The harness consists of neck cords M that are suspended from the hooks B; harness cords N, which are connected to the neck cords and passed separately through holes in a comber-board O; mails P and lingoes or weights Q. The number of harness cords, mails and lingoes connected to each neck-cord M varies according to the "tie" and "set" of the harness. By means of the lingoes Q, the warp thread cords and hooks are returned to their original position after they have been raised. The purpose of the comber-board 0 is to keep the harness cords in position to determine the number of cords per unit space. Each hooks controls as many warp threads as there are harness cords connected to the corresponding neck-cord.
8. WEAVING
The silk saree is distinguished by its 1) Body portion, which is either plain weave, motif & butta or rich brocade 2) Border portion, which is either single or double sided with motifs /medium design and 3) Pallu / Mundi portion, which is generally of rich designs.
Plain weave is achieved by operating the healds, depending upon the need, by operating the treadle attached to it. Motifs in the border and rich designs in the Pallu / Mundi are generated by pulling the lever connected to the Jacquard boxes of different hook capacity. Thus, while weaving the body and border portion, treadle is operated along with or without jacquard lever with great care and dexterity. Weft insertion is always with hands by throwing a medium size shuttle from one end and beating the weft to the fell of the cloth. Small pirns of silk or Zari are used as shuttle for the weft insertion in the case of small butta, motifs in the body, Pallu and border. Thus, for the preparation of double side contrast border

silk saree, three shuttles are used, which requires an extra manpower that is generally achieved by employing child as laborer.
Petni is the process of joining the Mundi of a different colour (same colour as that of border) to the body of the saree in such a way that the two coloured yarns blend together. It is very tedious process, it involves mending of all the warp ends of the body portion of the saree, drawing all the mended ends through healds and reed and finally cutting the protruding yarns after weaving certain portion of the Pallu.
The main disadvantage associated with this Korvai effect that it requires more manpower and is tedious to weave.
Petni is the process of joining the Mundi of a different colour. This process of joining the Mundi of a different colour (mostly same colour as that of border) to the body of the saree in such a way that the two coloured yarns blend together. It is tedious process, it involves mending of all the warp ends of the body portion of the saree, drawing all the mended ends through healds and reed and finally cutting the protruding yarns after weaving certain portion of the Pallu. The Petni process is nothing but mending the Pallu portion of warp with the existing portion of the body in each saree. This involves mending of all the warp threads in the body portion of the saree, which counts to few thousand. Moreover, after mending, the ends have to be cautiously drawn through the delicate heald high as well the tender stalk of Cholam. Also, after drawing the newly mended threads/ ends, one has to care fully weave to certain extent, which requires more skill.
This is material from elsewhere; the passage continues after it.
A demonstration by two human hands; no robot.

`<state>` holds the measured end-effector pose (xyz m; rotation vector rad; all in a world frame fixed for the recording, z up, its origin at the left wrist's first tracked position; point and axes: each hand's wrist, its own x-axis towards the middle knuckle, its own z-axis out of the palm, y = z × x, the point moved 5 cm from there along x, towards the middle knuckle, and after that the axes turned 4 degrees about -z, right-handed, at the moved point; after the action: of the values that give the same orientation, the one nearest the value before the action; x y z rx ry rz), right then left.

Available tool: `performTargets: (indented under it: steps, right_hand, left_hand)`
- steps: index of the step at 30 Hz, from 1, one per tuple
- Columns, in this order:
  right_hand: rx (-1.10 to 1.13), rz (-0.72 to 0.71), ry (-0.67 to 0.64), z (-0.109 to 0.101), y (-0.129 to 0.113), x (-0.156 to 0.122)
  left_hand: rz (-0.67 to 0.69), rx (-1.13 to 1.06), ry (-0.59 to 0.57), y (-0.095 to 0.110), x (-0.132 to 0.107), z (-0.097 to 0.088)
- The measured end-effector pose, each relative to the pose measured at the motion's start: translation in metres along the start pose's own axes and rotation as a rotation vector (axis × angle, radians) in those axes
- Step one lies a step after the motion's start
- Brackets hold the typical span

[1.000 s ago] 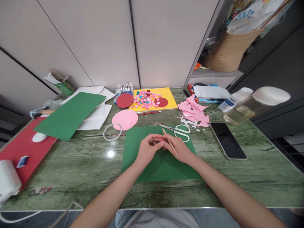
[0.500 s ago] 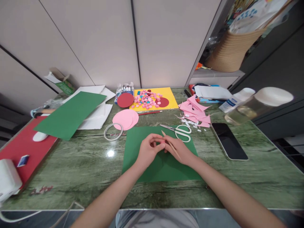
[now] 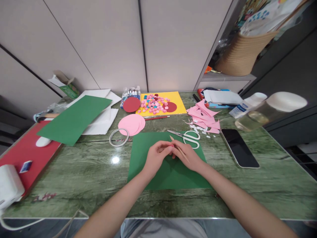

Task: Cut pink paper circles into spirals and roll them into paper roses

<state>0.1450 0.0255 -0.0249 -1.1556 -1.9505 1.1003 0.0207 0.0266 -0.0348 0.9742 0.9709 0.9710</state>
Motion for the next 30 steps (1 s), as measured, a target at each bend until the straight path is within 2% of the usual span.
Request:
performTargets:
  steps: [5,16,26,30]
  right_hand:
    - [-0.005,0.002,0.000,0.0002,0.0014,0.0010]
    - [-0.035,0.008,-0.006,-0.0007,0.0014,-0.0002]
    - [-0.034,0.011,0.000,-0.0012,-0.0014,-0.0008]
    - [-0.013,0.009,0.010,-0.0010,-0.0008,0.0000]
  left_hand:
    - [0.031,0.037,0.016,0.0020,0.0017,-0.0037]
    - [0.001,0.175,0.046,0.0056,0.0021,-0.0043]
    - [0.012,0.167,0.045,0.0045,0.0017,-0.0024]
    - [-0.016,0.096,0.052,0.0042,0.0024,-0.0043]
This results in homogeneous blend of differently coloured warp yarns as a special effect which runs across the length of the saree.
The main disadvantage associated with this Petni process/ effect is it requires more skill and labour for the proper formation of this effect. When high value items are woven, extra care is warranted for producing this effect. Also, considerable quantity of material is wasted besides wasting precious time.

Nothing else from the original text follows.